Selon l’UE, quelles sont aujourd’hui les stratégies de sortie de crise au Liban, quels moyens mettre en œuvre pour y arriver ?

Selon notre analyse, la stratégie de sortie de crise devrait être axée sur trois piliers. À court terme, il est essentiel de restaurer la stabilité économique et la crédibilité du secteur financier. Les négociations avec le Fonds monétaire international devraient reprendre dès que possible. Certaines mesures-clés devraient être adoptées de toute urgence, entre autres une loi sur le contrôle des capitaux, un système de passation des marchés publics adéquat, un audit de la Banque du Liban et des réformes dans le secteur bancaire. Il est également nécessaire d’assurer un soutien aux communautés les plus vulnérables, par le biais de la protection sociale.

À moyen terme, le Liban doit faire preuve de leadership en donnant la priorité aux mesures de gouvernance significatives et profondes, qui améliorent la prestation des services publics et garantissent la transparence et la pleine responsabilité envers les Libanais. Ce sont des réformes telles que l’indépendance du système judiciaire ou la lutte contre la corruption qui pourraient garantir le respect des droits de l’homme et de l’État de droit, et répondre aux aspirations légitimes pacifiquement exprimées par le peuple libanais. L’Union européenne est prête à soutenir ces réformes, mais leur mise en place doit appartenir au Liban.

À long terme, le Liban se doit de réévaluer les processus de prise de décision et de séparation des pouvoirs, pour mieux agir et répondre aux besoins du peuple libanais dans des circonstances exceptionnelles, comme celles-ci.

Quelle est l’action de l’UE envers les partis de la société civile ? Des programmes existent-ils pour soutenir les groupes émanant de la contestation de 2019 ?

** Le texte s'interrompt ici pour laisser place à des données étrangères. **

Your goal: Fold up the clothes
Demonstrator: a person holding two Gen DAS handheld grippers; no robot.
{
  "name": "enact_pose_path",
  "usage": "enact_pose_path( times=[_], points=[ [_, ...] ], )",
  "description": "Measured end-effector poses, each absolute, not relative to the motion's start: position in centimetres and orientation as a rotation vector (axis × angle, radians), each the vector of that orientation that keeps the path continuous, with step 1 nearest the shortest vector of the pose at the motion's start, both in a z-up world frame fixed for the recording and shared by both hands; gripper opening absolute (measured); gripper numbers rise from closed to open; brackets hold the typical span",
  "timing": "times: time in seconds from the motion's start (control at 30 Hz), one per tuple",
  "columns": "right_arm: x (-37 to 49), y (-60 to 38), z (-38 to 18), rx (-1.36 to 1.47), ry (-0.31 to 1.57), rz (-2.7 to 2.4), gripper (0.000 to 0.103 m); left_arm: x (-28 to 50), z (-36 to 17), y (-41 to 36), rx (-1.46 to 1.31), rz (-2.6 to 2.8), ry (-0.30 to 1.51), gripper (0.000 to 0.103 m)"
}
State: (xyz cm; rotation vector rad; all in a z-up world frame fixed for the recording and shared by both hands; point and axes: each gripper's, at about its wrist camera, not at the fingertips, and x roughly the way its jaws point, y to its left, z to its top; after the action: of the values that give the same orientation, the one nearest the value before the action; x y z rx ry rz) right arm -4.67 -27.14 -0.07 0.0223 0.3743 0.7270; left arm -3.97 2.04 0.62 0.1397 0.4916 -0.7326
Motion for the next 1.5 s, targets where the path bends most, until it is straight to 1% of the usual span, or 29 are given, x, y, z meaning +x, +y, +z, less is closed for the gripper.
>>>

Nous travaillons avec la société civile libanaise depuis plusieurs décennies. Nous l’engageons dans tout dialogue et consultation, et soutenons maintes initiatives locales. Nos contacts avec elle se sont intensifiés après le soulèvement de 2019. Il est essentiel pour nous de mieux comprendre les défis, aspirations et besoins légitimes du peuple libanais.

(…) Les événements qui ont marqué le Liban en 2020 ont complètement transformé le pays. Beaucoup de Libanais sont en colère, beaucoup ont perdu espoir. Mais ce sont ces mêmes Libanais qui, le 4 août, se sont mobilisés plus vite que leur gouvernement et qui nous ont donné une belle leçon de solidarité et d’humanité. Et c’est aux Libanais de façonner leur avenir. Nous espérons que la société civile puisse s’organiser et participer à définir l’avenir du pays. Nous serons à ses côtés.